PROBLEM
Return each line exactly, beginning with the one that has "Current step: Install" and finishing with the final line of the material. Drop any pictures.

===============

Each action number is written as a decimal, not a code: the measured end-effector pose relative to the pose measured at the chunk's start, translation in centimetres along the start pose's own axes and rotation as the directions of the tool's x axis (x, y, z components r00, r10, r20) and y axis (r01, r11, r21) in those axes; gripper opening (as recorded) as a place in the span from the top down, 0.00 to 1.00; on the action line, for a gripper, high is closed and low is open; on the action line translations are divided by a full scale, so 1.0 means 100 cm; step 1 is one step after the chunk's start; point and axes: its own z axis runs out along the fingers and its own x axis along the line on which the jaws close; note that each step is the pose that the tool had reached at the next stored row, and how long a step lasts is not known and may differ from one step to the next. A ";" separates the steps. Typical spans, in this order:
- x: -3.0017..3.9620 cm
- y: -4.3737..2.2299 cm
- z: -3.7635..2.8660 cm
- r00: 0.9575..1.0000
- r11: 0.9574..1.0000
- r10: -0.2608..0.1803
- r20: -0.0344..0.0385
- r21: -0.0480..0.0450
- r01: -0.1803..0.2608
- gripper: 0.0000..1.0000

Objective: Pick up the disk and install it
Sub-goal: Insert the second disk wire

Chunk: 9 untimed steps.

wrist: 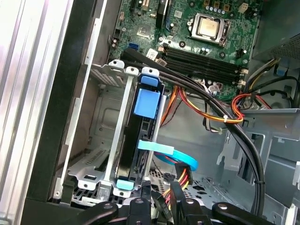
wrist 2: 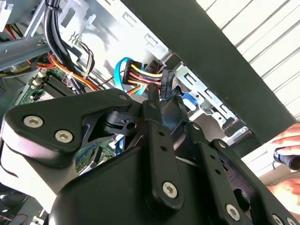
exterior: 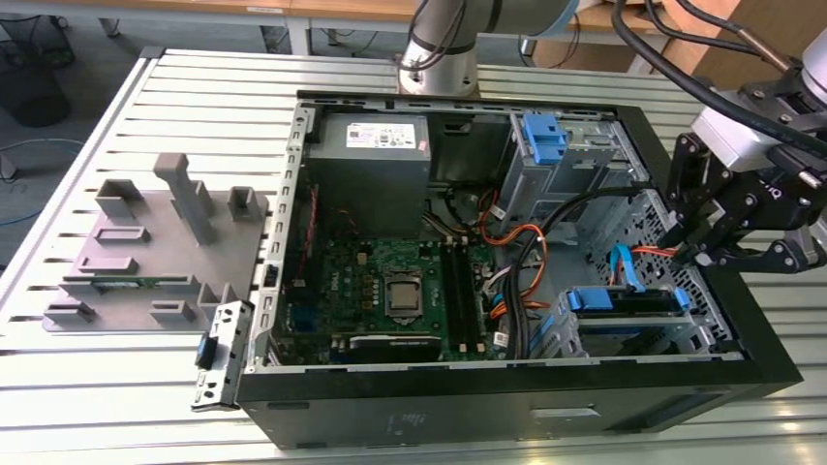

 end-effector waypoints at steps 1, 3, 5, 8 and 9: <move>0.0000 -0.0010 0.0003 1.000 1.000 -0.002 0.000 0.000 0.002 0.69; -0.0001 -0.0025 0.0008 1.000 1.000 -0.006 0.000 0.000 0.006 0.69; -0.0002 -0.0039 0.0013 1.000 1.000 -0.010 0.000 -0.001 0.010 0.69; -0.0006 -0.0057 0.0022 1.000 1.000 -0.017 0.000 -0.001 0.017 0.69; -0.0007 -0.0062 0.0025 1.000 1.000 -0.020 0.000 -0.001 0.020 0.69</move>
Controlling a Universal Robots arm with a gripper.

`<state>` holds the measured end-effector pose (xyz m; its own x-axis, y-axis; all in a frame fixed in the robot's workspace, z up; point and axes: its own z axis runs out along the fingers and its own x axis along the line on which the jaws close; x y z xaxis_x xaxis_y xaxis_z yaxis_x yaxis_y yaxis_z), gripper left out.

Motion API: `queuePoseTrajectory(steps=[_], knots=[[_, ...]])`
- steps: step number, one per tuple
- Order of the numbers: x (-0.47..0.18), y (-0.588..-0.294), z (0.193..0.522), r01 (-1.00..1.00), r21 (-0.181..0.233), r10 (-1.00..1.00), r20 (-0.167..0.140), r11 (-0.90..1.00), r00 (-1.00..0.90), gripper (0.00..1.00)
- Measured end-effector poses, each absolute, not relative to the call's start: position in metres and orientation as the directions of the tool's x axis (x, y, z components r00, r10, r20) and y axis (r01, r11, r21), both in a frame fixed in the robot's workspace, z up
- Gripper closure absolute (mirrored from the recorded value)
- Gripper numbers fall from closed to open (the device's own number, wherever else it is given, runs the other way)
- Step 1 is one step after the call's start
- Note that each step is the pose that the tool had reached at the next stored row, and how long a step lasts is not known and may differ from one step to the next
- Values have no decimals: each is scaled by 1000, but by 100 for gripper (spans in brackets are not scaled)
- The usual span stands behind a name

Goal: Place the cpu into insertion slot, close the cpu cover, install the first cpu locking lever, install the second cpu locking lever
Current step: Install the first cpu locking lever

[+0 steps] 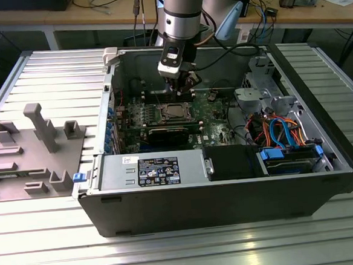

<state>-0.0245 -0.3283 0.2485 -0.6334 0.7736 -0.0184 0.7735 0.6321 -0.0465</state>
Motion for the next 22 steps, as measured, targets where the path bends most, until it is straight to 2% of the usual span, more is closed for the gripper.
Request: queuePoseTrajectory(steps=[22], knots=[[-24,-328,248,733,-47,733,-18,679,-680,89]])
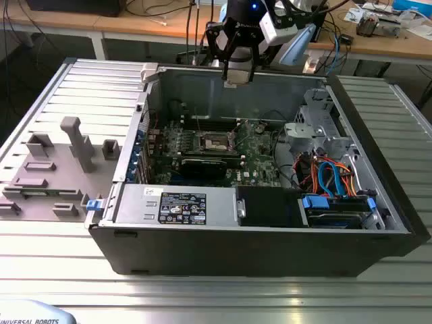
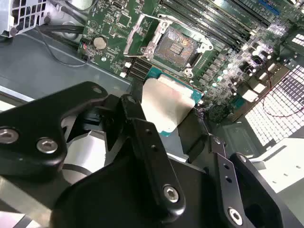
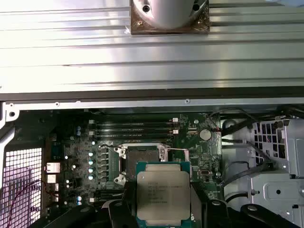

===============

WORKED SOLUTION
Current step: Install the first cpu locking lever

[+0 steps] 

<state>-0.0245 -0.3283 0.2485 -0.6334 0.7736 -0.0184 0.7735 0.6321 -0.0465</state>
Motion for the next 22 steps, as measured, targets where the path bends most, until it is straight to 2% of the usual span, more is closed for the gripper.
Request: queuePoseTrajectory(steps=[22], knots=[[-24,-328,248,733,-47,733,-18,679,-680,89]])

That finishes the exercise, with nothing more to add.